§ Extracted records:
========

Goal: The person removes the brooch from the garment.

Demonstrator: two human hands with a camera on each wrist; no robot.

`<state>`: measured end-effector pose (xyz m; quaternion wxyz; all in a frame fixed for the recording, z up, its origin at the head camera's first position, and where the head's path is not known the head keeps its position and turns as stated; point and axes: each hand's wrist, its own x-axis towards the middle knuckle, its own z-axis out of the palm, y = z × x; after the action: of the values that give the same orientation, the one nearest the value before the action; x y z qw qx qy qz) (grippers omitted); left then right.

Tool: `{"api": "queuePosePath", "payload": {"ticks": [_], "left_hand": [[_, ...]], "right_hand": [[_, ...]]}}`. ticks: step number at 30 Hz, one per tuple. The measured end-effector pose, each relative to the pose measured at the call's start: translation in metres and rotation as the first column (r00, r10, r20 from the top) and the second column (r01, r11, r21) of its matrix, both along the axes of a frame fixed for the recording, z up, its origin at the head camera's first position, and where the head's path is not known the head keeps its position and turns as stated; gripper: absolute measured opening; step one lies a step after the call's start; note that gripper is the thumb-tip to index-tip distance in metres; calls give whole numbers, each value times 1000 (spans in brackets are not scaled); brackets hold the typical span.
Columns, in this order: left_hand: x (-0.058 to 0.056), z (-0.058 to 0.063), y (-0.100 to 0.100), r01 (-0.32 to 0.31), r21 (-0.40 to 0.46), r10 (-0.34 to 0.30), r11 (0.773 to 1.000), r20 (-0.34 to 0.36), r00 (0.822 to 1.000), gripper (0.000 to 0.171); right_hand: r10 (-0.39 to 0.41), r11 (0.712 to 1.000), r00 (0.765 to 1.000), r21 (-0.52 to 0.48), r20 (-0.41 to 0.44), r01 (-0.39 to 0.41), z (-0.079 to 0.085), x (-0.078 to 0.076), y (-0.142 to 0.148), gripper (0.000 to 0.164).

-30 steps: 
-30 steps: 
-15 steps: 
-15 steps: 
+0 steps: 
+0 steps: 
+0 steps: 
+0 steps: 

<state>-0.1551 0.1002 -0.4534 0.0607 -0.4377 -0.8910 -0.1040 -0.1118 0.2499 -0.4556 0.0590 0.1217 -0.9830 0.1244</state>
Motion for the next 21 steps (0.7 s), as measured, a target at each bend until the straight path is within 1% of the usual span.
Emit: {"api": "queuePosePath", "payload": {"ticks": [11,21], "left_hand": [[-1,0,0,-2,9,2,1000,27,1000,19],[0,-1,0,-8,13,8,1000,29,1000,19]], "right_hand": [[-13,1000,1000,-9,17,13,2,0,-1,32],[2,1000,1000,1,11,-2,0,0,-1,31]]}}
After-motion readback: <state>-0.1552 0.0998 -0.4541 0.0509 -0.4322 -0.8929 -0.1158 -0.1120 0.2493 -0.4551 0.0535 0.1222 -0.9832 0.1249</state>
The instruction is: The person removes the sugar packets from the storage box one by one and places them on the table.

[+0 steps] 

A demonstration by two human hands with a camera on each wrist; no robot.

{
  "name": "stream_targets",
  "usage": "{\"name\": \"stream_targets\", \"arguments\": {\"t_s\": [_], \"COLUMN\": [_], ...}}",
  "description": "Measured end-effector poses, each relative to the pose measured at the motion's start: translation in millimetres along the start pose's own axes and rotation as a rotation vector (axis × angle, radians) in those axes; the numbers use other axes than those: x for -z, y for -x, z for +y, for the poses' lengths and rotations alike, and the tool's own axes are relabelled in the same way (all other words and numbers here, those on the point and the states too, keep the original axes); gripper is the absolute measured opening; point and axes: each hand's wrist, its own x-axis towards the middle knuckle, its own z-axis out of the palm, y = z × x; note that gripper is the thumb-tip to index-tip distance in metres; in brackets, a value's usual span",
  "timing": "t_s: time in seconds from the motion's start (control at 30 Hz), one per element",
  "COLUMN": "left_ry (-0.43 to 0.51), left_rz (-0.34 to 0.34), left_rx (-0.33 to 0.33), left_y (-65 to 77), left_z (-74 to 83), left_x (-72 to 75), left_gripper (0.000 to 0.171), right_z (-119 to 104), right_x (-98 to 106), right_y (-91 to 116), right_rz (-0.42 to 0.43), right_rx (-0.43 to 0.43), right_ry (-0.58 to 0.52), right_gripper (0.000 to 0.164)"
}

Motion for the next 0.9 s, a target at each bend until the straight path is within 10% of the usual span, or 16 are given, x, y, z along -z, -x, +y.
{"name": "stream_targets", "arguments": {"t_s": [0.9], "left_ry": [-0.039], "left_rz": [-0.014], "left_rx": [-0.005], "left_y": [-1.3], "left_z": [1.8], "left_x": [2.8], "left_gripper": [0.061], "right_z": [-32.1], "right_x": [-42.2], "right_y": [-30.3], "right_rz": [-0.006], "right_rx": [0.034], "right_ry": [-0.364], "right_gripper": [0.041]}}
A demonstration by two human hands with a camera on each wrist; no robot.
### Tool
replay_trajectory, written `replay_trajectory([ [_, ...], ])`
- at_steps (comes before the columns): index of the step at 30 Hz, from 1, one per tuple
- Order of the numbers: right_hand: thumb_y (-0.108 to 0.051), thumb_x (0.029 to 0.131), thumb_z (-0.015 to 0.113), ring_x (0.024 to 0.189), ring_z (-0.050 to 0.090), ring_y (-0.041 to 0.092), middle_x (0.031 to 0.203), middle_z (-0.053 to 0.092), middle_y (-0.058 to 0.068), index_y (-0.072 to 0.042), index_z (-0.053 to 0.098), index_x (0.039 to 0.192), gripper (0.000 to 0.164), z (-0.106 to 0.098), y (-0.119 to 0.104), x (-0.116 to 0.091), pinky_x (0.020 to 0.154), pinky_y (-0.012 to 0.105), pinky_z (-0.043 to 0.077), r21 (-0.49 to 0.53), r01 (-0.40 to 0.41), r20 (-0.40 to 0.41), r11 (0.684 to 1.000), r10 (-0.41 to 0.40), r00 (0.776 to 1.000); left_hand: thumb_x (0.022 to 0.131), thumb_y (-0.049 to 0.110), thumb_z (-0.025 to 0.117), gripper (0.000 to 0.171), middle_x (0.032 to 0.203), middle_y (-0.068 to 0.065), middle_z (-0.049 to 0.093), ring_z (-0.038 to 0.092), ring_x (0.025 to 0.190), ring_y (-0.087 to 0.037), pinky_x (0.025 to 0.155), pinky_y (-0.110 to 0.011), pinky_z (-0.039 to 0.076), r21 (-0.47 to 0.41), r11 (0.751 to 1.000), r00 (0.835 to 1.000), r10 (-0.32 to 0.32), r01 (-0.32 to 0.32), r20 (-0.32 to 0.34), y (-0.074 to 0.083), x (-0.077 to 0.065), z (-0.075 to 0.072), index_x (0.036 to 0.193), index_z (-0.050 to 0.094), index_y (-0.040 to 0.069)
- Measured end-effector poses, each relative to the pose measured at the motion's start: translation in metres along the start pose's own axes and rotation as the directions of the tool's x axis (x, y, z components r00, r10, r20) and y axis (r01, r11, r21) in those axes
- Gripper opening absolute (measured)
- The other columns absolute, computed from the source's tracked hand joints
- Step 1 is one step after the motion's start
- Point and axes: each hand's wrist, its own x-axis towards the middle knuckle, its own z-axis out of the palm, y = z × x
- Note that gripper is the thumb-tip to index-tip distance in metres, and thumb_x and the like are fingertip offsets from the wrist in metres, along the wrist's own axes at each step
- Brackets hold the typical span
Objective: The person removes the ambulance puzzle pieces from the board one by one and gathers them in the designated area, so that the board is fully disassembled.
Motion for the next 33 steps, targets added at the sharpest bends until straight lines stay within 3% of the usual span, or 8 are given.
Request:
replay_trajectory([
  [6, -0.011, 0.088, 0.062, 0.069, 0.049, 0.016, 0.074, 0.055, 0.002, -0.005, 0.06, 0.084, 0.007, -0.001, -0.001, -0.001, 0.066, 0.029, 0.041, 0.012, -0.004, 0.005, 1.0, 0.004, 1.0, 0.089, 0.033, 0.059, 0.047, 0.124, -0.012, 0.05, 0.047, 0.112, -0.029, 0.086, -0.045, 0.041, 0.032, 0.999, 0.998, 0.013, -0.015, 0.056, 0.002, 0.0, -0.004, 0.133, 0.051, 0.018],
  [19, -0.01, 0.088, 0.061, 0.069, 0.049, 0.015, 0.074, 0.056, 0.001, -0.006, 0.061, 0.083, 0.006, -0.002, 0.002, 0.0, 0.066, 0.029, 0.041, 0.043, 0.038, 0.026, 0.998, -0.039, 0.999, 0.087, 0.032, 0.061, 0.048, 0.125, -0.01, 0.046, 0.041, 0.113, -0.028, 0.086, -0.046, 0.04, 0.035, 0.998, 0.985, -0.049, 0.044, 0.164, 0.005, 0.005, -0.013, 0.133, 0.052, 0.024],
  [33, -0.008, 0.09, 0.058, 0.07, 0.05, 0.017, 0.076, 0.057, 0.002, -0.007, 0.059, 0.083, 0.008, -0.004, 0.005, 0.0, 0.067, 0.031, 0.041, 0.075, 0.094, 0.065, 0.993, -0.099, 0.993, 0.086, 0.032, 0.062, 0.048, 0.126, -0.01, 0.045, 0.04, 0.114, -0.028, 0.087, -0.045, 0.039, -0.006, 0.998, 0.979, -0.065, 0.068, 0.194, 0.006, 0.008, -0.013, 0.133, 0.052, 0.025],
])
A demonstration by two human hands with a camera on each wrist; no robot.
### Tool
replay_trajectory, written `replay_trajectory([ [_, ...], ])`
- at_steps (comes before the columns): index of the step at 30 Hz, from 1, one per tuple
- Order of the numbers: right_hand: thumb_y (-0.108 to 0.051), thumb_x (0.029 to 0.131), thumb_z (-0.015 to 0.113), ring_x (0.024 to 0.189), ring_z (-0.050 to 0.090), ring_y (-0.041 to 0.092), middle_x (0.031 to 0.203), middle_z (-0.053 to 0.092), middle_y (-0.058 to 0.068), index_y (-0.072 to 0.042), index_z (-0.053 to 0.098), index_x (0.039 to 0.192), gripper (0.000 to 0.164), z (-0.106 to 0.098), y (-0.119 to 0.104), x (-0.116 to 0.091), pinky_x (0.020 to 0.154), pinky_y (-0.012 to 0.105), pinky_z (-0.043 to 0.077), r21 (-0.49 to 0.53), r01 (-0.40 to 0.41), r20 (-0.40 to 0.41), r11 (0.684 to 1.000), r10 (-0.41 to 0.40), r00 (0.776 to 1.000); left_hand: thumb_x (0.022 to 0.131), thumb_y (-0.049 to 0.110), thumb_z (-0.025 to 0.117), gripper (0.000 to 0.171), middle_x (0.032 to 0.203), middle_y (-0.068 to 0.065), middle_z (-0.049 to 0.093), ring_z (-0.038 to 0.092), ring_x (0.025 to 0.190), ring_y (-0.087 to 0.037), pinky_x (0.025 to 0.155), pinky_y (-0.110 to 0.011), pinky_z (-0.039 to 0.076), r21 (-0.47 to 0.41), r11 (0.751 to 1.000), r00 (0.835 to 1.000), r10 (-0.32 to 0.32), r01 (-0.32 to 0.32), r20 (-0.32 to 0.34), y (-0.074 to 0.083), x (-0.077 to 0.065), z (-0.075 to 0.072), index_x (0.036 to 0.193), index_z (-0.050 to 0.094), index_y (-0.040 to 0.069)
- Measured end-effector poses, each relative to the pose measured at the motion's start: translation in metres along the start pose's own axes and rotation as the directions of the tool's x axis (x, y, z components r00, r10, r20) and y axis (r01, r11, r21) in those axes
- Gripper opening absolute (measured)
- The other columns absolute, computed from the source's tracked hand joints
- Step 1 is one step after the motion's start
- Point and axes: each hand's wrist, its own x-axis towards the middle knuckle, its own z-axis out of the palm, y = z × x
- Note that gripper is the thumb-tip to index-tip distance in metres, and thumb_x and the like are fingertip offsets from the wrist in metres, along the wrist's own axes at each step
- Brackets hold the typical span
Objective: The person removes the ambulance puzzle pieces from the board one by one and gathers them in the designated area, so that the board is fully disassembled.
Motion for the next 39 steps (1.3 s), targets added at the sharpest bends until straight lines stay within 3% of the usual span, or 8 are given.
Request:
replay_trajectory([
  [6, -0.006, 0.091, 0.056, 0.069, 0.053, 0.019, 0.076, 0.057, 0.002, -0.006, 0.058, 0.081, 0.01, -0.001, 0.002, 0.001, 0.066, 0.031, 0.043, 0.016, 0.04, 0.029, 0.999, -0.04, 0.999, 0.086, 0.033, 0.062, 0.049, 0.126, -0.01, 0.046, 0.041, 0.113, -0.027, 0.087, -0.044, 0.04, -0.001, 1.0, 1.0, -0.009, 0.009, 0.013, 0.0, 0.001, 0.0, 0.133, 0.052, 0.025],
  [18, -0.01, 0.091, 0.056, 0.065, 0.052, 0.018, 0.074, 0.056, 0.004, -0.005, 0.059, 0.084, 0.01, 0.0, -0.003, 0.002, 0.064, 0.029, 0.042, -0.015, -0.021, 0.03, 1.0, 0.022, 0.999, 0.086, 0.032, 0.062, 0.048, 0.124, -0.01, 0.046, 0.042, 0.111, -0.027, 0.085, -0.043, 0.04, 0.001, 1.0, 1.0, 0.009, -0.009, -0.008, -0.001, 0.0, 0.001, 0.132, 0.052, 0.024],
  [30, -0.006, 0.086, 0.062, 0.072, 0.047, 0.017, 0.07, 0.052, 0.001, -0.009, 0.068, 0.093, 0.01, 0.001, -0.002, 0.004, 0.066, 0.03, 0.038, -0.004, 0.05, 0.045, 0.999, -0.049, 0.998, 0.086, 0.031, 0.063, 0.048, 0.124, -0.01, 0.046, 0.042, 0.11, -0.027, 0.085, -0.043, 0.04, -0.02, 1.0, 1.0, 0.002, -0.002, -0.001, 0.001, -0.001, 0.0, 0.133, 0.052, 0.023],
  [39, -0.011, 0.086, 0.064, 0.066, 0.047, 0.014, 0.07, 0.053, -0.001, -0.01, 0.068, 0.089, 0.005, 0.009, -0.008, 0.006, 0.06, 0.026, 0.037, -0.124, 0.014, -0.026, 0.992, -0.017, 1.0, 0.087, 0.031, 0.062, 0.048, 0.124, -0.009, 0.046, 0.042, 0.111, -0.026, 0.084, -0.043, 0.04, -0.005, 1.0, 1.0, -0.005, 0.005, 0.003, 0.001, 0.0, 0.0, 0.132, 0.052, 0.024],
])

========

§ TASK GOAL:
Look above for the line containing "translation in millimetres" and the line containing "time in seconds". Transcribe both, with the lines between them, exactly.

§ ANSWER SPACE:
  "description": "Measured end-effector poses, each relative to the pose measured at the motion's start: translation in millimetres along the start pose's own axes and rotation as a rotation vector (axis × angle, radians) in those axes; the numbers use other axes than those: x for -z, y for -x, z for +y, for the poses' lengths and rotations alike, and the tool's own axes are relabelled in the same way (all other words and numbers here, those on the point and the states too, keep the original axes); gripper is the absolute measured opening; point and axes: each hand's wrist, its own x-axis towards the middle knuckle, its own z-axis out of the palm, y = z × x; note that gripper is the thumb-tip to index-tip distance in metres; in brackets, a value's usual span",
  "timing": "t_s: time in seconds from the motion's start (control at 30 Hz), one per element",

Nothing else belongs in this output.